▶ [Brief]:
Return, from the material below, each line in which "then" occurs.
◇ ◇ ◇ ◇
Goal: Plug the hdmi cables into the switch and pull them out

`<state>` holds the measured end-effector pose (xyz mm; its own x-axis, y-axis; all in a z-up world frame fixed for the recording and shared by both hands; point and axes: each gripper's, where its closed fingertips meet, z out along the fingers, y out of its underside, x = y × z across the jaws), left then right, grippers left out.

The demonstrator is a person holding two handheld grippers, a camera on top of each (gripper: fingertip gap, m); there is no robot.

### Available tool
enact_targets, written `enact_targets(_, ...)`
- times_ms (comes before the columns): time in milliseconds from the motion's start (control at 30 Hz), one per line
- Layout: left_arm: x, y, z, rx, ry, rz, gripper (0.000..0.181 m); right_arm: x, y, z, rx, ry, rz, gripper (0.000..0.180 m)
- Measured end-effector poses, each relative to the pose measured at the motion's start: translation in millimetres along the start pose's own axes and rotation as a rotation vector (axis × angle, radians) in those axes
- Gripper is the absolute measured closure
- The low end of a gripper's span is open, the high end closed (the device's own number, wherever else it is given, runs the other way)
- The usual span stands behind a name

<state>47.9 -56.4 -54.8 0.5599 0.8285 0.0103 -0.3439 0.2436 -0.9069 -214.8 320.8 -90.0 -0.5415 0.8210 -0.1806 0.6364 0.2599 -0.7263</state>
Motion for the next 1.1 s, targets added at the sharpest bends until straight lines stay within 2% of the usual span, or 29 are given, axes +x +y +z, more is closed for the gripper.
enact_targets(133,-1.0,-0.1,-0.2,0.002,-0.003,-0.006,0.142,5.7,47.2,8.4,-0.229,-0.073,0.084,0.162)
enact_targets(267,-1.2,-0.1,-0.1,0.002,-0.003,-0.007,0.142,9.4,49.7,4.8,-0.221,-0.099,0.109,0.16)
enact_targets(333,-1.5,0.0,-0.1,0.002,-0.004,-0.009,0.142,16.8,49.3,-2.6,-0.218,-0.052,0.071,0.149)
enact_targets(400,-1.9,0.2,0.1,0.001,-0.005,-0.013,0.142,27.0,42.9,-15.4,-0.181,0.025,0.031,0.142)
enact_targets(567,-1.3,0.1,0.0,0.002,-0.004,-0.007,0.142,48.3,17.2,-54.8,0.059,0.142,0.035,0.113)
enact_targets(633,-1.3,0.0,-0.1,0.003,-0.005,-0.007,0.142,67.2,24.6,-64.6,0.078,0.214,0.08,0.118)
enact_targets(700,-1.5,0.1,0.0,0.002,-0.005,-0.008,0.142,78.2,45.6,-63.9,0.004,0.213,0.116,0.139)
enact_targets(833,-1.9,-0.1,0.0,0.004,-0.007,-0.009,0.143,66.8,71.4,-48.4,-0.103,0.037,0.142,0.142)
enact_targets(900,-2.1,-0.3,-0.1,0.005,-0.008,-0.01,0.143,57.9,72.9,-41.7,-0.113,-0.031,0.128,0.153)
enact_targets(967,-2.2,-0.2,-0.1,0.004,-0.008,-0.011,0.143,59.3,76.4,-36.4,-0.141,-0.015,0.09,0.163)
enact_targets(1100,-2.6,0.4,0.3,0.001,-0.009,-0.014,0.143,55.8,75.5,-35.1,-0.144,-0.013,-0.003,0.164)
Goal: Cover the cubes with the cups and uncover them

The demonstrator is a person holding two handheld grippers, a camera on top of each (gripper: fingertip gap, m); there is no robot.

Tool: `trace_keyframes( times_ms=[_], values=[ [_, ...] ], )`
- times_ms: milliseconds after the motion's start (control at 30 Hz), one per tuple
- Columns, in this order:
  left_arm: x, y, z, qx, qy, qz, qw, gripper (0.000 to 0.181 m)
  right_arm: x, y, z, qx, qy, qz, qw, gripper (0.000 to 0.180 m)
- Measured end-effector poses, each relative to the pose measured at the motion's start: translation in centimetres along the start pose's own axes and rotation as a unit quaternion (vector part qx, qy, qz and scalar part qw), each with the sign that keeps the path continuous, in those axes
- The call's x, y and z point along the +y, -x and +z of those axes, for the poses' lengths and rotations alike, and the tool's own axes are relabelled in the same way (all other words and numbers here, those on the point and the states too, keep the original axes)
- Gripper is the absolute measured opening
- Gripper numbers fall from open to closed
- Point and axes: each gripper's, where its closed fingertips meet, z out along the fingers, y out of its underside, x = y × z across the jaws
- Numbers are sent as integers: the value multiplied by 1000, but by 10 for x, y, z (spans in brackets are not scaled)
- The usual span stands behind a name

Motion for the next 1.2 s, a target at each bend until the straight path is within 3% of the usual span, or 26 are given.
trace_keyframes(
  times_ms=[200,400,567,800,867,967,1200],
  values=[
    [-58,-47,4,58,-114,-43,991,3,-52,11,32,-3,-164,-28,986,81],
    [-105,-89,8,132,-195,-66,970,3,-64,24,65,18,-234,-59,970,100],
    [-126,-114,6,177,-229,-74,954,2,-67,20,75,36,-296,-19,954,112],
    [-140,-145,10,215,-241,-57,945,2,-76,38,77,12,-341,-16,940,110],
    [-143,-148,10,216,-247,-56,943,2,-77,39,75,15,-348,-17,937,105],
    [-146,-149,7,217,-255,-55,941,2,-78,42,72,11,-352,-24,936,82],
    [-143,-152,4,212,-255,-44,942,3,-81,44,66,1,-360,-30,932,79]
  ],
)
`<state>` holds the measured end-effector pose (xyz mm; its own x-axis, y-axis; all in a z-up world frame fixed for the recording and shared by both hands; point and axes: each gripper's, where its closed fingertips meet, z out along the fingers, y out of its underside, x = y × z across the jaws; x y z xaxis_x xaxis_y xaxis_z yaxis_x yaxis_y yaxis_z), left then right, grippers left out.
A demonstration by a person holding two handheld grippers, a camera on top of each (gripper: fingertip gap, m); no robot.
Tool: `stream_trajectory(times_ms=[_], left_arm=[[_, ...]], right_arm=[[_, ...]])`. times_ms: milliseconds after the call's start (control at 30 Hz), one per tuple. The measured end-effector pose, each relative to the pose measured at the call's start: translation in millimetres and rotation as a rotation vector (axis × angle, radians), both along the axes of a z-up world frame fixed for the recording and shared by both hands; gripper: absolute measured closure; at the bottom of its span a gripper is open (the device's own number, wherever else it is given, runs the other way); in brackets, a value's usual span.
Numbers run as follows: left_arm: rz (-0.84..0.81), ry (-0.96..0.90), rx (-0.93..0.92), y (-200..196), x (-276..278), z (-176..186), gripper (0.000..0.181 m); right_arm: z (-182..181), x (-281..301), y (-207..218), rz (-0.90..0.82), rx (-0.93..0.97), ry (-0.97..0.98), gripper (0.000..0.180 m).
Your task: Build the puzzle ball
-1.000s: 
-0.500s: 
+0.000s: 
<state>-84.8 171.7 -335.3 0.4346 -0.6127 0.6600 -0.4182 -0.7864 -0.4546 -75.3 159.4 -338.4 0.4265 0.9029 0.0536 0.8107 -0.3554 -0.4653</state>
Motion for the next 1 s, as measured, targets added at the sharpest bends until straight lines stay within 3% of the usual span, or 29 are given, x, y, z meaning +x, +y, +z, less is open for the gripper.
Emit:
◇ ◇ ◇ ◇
▶ [Problem solution]:
`<state>` holds the measured end-effector pose (xyz mm; its own x-axis, y-axis; all in a z-up world frame fixed for the recording and shared by both hands; point and axes: each gripper's, where its closed fingertips meet, z out along the fingers, y out of its underside, x = y × z across the jaws), left then right, grippers left out.
`<state>` holds the measured end-effector pose (xyz mm; its own x-axis, y-axis; all in a z-up world frame fixed for the recording and shared by both hands; point and axes: each gripper's, where its closed fingertips meet, z out along the fingers, y out of its underside, x = y × z across the jaws; x y z xaxis_x xaxis_y xaxis_z yaxis_x yaxis_y yaxis_z), left then right, grippers left out.

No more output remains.